Sie hat absolut keine Ahnung. Wichtig ist, dass sie tapfer ist. Das sieht man nur selten im Kino. Mir als Filmemacherin ist es wichtig, weibliche Charaktere zu erschaffen, die die Initiative ergreifen. Ohne Stereotypen, denen Mädchen folgen müssten. Ohne das, was 99 Prozent tun, wenn sie Teenager sind, wenn sie Ende zwanzig sind. Nichts Typisches.

Sie beschreiben die Emotionen Ihrer Figuren mit Hilfe von Musik. In dem Fall mit Musik der Band Suicide und Françoise Hardy. Musikstile, die nicht viel miteinander verbindet. Ist das Ihr Statement?
Ja. Ich kombiniere Dinge, die man nicht kombiniert oder nicht kombinierbar sind. Wie chemische Reaktionen. Das mag ich sehr. Gerade Musik, die nicht im Verdacht steht, Hippster-Musik zu sein. Lustigerweise höre ich in immer mehr Bars Suicide und Françoise Hardy. Das wirkt zusammenhanglos, aber auch romantisch.

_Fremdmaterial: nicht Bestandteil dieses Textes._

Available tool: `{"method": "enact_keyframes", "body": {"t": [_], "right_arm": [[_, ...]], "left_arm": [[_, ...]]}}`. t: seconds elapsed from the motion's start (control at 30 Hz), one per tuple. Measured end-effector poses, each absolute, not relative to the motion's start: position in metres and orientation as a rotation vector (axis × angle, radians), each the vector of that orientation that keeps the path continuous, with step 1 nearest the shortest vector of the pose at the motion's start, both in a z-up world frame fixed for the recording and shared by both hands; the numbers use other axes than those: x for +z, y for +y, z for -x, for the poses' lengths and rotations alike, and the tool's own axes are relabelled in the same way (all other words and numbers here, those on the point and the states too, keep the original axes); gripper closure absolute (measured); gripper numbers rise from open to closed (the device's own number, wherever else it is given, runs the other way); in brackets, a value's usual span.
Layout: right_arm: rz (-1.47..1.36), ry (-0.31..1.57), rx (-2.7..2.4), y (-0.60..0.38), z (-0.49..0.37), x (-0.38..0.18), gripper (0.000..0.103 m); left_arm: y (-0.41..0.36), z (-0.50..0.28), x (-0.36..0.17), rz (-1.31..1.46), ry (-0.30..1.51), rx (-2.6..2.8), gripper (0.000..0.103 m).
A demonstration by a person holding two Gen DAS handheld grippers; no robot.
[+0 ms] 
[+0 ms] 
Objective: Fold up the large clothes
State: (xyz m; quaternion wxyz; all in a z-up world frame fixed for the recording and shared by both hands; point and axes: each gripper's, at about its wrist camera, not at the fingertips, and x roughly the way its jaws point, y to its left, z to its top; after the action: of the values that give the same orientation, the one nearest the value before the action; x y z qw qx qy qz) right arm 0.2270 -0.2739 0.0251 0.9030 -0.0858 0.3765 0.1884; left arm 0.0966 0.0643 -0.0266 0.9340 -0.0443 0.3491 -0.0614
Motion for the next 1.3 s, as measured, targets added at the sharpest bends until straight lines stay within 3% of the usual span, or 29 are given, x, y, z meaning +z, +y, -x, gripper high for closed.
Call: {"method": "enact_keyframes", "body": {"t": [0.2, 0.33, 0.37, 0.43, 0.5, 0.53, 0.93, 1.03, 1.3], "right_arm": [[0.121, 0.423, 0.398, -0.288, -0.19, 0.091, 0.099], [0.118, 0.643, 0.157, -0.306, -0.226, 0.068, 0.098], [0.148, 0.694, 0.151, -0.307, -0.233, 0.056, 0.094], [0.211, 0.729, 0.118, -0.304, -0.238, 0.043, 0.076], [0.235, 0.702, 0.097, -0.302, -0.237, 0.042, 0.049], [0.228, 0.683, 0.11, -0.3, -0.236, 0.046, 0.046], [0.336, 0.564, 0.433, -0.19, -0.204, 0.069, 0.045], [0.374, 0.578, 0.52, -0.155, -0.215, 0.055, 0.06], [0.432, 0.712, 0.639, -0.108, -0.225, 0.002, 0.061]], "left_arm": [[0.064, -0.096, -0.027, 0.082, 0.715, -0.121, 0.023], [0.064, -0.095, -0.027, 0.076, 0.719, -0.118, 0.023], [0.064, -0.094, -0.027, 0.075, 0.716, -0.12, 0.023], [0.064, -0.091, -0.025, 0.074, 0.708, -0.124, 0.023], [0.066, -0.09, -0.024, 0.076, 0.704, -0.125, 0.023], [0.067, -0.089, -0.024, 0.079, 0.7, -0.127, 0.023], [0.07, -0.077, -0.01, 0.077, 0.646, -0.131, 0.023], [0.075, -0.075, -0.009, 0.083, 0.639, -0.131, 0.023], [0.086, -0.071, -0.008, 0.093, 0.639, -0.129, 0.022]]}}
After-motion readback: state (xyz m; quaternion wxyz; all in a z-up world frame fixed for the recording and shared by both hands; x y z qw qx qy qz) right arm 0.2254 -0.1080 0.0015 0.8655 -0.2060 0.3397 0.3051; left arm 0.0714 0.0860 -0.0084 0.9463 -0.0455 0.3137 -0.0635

Ihre beiden Hauptdarstellerinnen sind Tänzerinnen. Ein Zufall?

Ja, wobei ich Ariane Labed eher als Performerin, übrigens eine der besten in Griechenland, bezeichnen würde. Sie begann als Balletttänzerin, ist heute eine sehr physisch spielende Theaterschauspielerin. „Attenberg“ war ihr erster Film. Mir war es wichtig, jemanden unschuldiges, der von Method Acting und Co. keine Ahnung hat, zu nehmen. Jemand mit Köpfchen, der ein Gefühl für seinen Körper hat. Gerade zu stehen, ist das schwierigste, was ein Schauspieler leisten muss. Bei den Proben gingen wir unheimlich viel. Wir stellten uns Fragen wie: Wie überquere ich eine Kreuzung?
Habe Sie diese an Monthy Python erinnernden „Silly Walks“, mit denen Sie Ihre Handlung immer wieder unterbrechen, gemeinsam mit Ihren Hauptdarstellerinnen entwickelt?
Die waren so im Buch vorgesehen. Sie sollten dummes Zeug machen und wie Tiere gehen. Zur Vorbereitung schauten wir „Ministry of Silly Walks“ von Monthy Python. Dazu mussten die beiden sich viele Attenborough-Tierdokus ansehen und Tierbewegungen studieren. Als Tänzerinnen brachten sie Unmengen von Ideen ein und wir improvisierten.

Fanden die beiden einen Zugang zu den Tierdokus?
Die liebten sie. Wir waren alle von den Dokus und den Tieren besessen. Ich mag Hunde und Wale, aber auch Schnecken.